Lockheed Martin formally rolled out the first dual-seat F-16D Block 70 Fighting Falcon for the Royal Bahraini Air Force (RBAF) during a ceremony at the firm’s production facility in Greenville, South Carolina, on March 10.
The official rollout came just over a month after the multi-role fighter completed its first flight from Lockheed Martin’s Greenville facility – where production of new-build F-16s has taken place since 2019 – on January 24. This advanced, two-seat F-16D Block 70 is the first new-build Fighting Falcon to be built at the Greenville plant and is the first of 16 aircraft – comprising ten single-seat F-16Cs and six dual-seat F-16Ds – that are destined to join the RBAF. Before this aircraft is formally delivered to Bahrain in 2024, it will be used to carry out additional flight tests at Edwards AFB in California.
On June 22, 2018, Lockheed Martin was awarded a $1.12bn contract for the production of 16 new F-16 Block 70s for Bahrain, with the RBAF becoming the launch customer for the type after the Kingdom had reached an agreement with the US government. In addition to the 16 new-build F-16 Block 70s, the RBAF also plans to upgrade its 20-strong fleet of F-16C/D Block 40s to the latest standard, increasing the fleet of Block 70 airframes to 36.

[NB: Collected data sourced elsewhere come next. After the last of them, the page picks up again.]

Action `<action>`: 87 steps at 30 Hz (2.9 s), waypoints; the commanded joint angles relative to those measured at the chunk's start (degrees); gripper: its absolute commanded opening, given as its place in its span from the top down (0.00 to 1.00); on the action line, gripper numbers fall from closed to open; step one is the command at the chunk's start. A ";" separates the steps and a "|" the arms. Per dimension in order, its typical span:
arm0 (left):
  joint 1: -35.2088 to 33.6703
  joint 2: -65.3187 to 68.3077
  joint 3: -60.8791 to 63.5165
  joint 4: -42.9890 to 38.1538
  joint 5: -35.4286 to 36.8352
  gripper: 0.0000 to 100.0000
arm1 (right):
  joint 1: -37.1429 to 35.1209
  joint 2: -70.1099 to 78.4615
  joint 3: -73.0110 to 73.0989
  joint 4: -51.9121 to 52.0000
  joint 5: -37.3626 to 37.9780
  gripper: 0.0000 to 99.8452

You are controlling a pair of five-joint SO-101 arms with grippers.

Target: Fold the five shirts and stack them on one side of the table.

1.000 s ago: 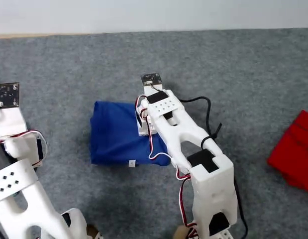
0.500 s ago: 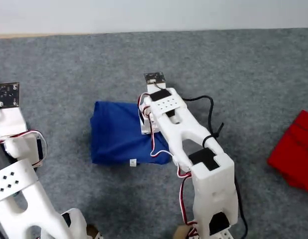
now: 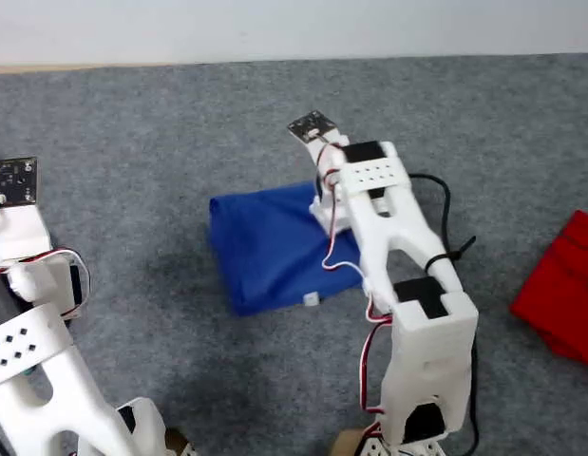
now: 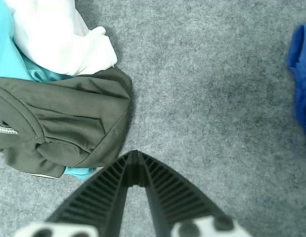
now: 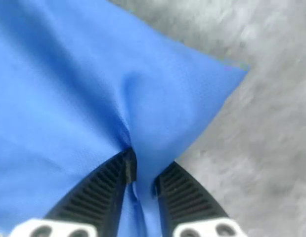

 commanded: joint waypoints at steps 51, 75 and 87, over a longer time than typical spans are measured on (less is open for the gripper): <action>0.26 -1.32 -0.04 -0.62 0.18 1.00 | -0.84 -18.51 -3.08 -15.69 0.00 0.79; 0.26 -1.32 -0.04 -0.62 0.26 1.00 | -1.01 -13.76 -2.64 15.60 -46.95 0.79; 0.26 -1.32 -0.04 -0.62 0.26 1.00 | -7.08 -11.21 -4.22 6.55 -52.31 0.79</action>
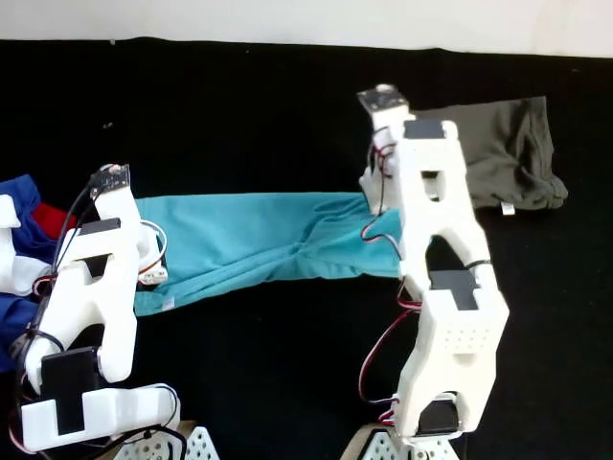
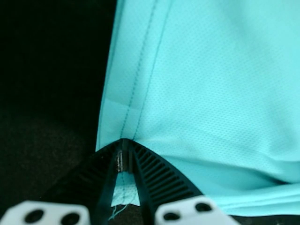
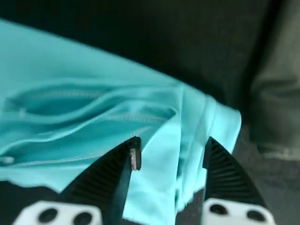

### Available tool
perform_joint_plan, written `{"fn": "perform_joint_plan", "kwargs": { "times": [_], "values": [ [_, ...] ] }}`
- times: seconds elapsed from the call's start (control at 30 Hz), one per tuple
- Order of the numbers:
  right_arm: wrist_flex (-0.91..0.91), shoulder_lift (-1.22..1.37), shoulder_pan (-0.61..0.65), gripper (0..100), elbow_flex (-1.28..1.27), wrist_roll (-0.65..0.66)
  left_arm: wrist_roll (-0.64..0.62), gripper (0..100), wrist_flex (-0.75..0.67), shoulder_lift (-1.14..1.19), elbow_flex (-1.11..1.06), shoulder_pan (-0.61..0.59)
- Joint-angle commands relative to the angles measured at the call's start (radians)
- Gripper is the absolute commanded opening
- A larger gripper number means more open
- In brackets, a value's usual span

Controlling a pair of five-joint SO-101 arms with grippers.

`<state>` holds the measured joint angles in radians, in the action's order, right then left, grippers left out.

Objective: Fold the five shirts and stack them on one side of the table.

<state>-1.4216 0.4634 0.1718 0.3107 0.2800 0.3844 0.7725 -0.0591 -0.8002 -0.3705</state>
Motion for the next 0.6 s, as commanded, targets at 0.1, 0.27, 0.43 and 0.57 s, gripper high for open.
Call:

Speaking during the rollout ceremony, OJ Sanchez – vice president of Lockheed Martin’s Integrated Fighter Group, which includes the F-16 programme – said: “Today’s ceremony represents the next generation of the powerful and proven legacy of the F-16, and demonstrates Lockheed Martin’s commitment to advancing this program and getting this much-needed aircraft and its advanced 21st Century security capabilities to the warfighter… With the Block 70 iteration, we are transforming fourth-generation for the next generation for the Royal Bahraini Air Force and other partners and allies around the world.”
Bahrain shares a long history with the Fighting Falcon. The Kingdom became the first operator of the multi-role fighter in the Gulf Cooperation Council, when the first of 18 F-16C Block 40s and four F-16D Block 40s entered operational service with the RBAF in May 1990. Of the 22 aircraft delivered, the RBAF has lost just two single-seat F-16Cs to attrition, leaving 20 examples in use. These aircraft will eventually be upgraded to Block 70 standard and are operated by the RBAF’s 1st and 2nd Fighter Squadron at Isa Air Base.